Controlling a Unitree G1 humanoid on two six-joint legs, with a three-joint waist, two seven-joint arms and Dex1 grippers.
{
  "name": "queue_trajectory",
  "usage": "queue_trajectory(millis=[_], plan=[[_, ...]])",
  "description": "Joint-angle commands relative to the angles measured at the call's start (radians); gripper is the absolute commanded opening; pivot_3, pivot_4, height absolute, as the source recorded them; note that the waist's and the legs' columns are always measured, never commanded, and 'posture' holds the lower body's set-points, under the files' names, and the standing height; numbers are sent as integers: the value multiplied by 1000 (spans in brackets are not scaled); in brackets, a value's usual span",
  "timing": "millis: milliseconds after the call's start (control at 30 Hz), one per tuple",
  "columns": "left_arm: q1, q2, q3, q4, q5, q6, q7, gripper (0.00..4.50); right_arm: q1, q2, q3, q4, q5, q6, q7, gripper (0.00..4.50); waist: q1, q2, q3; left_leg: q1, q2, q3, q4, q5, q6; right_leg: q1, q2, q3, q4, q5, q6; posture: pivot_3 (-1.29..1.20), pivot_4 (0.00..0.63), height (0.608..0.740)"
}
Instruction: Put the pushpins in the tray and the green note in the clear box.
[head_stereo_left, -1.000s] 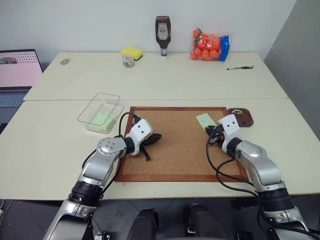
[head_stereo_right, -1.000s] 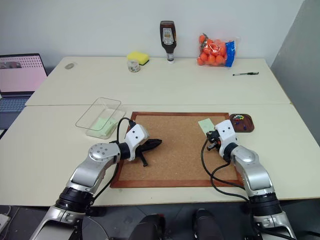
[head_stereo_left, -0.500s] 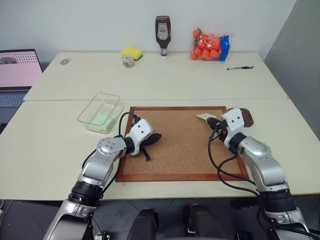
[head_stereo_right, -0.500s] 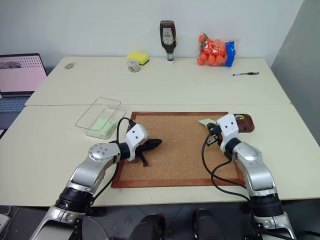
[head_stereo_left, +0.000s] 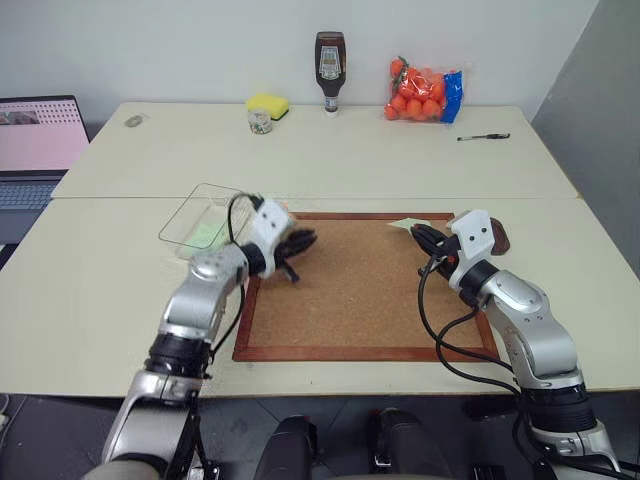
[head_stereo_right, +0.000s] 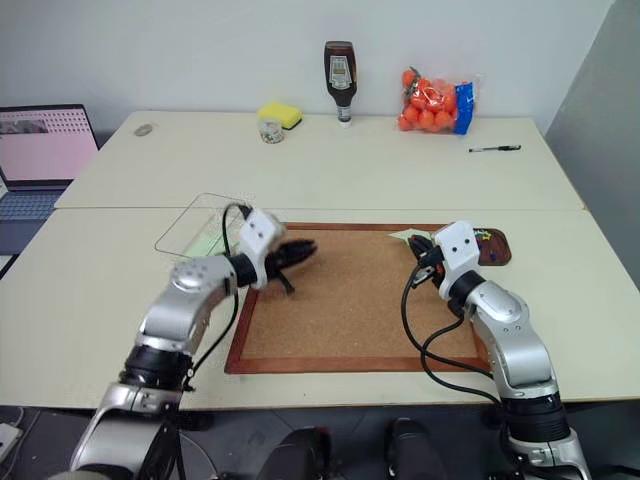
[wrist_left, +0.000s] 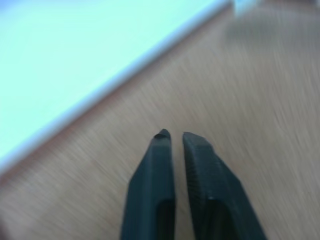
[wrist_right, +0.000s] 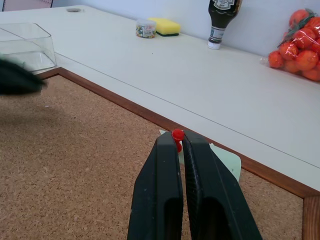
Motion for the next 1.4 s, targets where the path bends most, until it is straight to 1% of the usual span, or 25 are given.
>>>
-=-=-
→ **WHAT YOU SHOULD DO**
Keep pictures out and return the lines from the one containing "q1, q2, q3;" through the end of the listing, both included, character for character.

→ **RESULT BELOW**
  "columns": "left_arm: q1, q2, q3, q4, q5, q6, q7, gripper (0.00..4.50); right_arm: q1, q2, q3, q4, q5, q6, q7, gripper (0.00..4.50); waist: q1, q2, q3; left_leg: q1, q2, q3, q4, q5, q6; right_leg: q1, q2, q3, q4, q5, q6; posture: pivot_3 (-1.29..1.20), pivot_4 (0.00..0.63), height (0.608..0.740)"
}
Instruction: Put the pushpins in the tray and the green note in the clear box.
[head_stereo_left, -1.000s] 
[head_stereo_right, -1.000s] 
[head_stereo_left, -0.500s] 
[head_stereo_right, -0.500s] 
[head_stereo_left, +0.000s] 
[head_stereo_right, +0.000s] 
[wrist_left, +0.000s] 
[wrist_right, +0.000s] 
Motion for the next 1.4 s, targets where the path bends most, until it is straight to 1% of the usual span, or 25 are given.
>>>

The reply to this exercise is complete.